TASK TO CARRY OUT: From the listing below, extract each line containing the string "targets".

DATA IN THIS EXERCISE:
○ ○ ○

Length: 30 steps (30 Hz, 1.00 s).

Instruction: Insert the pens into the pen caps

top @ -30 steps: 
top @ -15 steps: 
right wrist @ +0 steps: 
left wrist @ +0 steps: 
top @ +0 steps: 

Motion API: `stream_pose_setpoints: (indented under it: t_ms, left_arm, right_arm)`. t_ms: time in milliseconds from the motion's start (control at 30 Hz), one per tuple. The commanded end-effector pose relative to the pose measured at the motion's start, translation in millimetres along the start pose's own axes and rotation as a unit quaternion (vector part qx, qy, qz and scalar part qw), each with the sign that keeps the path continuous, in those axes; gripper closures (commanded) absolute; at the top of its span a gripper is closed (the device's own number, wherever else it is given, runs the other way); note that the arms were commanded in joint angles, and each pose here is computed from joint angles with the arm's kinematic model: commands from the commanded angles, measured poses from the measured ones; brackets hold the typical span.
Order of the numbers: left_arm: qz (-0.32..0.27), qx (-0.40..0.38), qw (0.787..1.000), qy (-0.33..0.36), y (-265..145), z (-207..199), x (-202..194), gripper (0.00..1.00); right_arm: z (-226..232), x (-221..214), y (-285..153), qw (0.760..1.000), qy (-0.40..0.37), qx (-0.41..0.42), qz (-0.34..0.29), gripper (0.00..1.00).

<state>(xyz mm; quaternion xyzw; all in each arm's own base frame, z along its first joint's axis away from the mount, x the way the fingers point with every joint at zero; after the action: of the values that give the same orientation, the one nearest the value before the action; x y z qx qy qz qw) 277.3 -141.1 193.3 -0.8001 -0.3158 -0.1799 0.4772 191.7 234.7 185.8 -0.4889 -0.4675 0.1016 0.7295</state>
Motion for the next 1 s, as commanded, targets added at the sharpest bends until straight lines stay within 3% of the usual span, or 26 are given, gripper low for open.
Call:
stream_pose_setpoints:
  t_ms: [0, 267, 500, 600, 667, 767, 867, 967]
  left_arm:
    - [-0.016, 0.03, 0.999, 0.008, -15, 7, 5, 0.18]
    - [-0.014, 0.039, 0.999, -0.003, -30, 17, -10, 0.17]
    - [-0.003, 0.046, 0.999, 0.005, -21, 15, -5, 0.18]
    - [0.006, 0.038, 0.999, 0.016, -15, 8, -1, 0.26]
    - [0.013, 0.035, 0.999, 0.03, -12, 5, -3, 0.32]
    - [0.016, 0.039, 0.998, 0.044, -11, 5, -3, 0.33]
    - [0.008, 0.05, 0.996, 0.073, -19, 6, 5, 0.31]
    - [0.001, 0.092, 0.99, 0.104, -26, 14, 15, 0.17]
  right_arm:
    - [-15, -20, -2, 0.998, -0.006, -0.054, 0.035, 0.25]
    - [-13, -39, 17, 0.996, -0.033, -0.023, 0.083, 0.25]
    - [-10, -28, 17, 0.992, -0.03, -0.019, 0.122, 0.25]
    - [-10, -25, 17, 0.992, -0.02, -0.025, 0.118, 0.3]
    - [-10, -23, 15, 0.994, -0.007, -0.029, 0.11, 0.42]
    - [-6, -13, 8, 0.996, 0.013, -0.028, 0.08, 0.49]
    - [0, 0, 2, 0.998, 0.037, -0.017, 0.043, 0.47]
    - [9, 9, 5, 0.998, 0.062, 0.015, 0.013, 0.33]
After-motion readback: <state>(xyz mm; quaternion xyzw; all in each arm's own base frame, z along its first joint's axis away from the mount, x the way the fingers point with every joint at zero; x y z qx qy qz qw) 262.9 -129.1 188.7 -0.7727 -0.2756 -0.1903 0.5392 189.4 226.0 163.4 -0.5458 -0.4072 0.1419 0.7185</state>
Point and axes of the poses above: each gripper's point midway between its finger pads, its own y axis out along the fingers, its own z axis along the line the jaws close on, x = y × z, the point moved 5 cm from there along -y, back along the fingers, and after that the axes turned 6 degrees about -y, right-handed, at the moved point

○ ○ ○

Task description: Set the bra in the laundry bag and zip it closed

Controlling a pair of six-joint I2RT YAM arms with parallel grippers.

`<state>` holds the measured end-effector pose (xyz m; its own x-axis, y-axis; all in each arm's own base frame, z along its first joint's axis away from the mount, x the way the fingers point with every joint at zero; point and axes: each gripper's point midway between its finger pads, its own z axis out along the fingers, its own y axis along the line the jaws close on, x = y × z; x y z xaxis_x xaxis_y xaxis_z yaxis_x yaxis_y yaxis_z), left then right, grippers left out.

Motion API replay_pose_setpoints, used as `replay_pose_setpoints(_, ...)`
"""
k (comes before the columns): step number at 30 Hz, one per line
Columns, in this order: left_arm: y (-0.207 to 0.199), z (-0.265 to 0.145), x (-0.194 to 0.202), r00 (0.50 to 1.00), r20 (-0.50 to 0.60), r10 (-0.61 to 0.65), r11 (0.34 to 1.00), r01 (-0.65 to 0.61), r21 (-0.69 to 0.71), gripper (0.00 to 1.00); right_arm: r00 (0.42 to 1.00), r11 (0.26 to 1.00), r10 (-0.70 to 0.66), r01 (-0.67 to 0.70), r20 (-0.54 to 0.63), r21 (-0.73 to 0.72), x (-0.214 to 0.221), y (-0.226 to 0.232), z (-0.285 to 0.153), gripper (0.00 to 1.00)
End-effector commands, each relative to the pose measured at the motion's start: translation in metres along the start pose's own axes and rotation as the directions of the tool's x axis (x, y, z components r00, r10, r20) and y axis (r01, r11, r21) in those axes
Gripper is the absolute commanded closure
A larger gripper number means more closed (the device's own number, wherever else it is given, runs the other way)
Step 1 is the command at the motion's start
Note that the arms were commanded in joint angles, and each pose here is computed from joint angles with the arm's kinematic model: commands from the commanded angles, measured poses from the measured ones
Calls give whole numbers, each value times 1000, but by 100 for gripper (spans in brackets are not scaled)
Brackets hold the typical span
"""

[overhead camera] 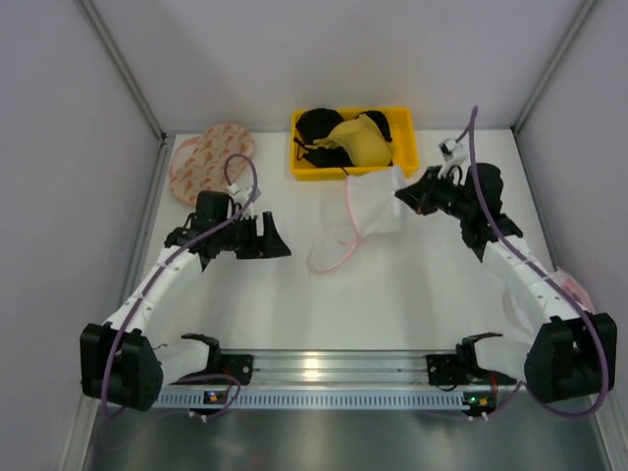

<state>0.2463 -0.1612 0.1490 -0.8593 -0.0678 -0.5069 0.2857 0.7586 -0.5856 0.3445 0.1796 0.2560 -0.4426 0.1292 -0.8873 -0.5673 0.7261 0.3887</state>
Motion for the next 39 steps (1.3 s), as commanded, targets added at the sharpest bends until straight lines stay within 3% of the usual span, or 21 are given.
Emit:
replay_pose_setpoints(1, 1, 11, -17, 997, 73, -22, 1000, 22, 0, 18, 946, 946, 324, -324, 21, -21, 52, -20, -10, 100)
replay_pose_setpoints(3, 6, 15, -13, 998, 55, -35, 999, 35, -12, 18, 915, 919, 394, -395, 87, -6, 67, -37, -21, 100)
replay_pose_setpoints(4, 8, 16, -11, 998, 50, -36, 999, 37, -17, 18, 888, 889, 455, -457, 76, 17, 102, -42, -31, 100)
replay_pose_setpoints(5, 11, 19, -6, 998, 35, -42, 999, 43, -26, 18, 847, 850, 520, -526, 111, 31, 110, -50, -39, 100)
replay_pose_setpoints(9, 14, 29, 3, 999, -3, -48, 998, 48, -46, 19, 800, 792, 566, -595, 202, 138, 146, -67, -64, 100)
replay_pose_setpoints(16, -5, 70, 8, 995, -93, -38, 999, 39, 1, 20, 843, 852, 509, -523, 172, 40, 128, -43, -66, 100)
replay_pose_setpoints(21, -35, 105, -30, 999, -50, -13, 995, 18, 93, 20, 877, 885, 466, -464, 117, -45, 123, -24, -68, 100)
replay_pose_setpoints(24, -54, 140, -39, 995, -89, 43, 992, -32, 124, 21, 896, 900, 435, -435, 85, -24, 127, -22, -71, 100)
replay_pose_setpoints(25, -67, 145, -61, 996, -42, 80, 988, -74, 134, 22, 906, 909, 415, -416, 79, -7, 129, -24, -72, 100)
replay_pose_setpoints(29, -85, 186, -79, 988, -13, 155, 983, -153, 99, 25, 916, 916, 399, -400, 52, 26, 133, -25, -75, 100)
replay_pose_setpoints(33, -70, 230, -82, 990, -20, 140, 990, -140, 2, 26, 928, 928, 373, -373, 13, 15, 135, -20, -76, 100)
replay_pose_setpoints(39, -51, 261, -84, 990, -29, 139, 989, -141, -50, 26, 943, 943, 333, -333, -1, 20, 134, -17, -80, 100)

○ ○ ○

RESULT OF THE EXERCISE:
Motion for the next 1 s, as commanded, targets added at the sharpest bends until straight lines stay within 3% of the usual span, or 26 are given, gripper low for open.
Motion for the next 39 steps (1.3 s), as commanded, targets added at the sharpest bends until straight lines stay within 3% of the usual span, or 21 are given.

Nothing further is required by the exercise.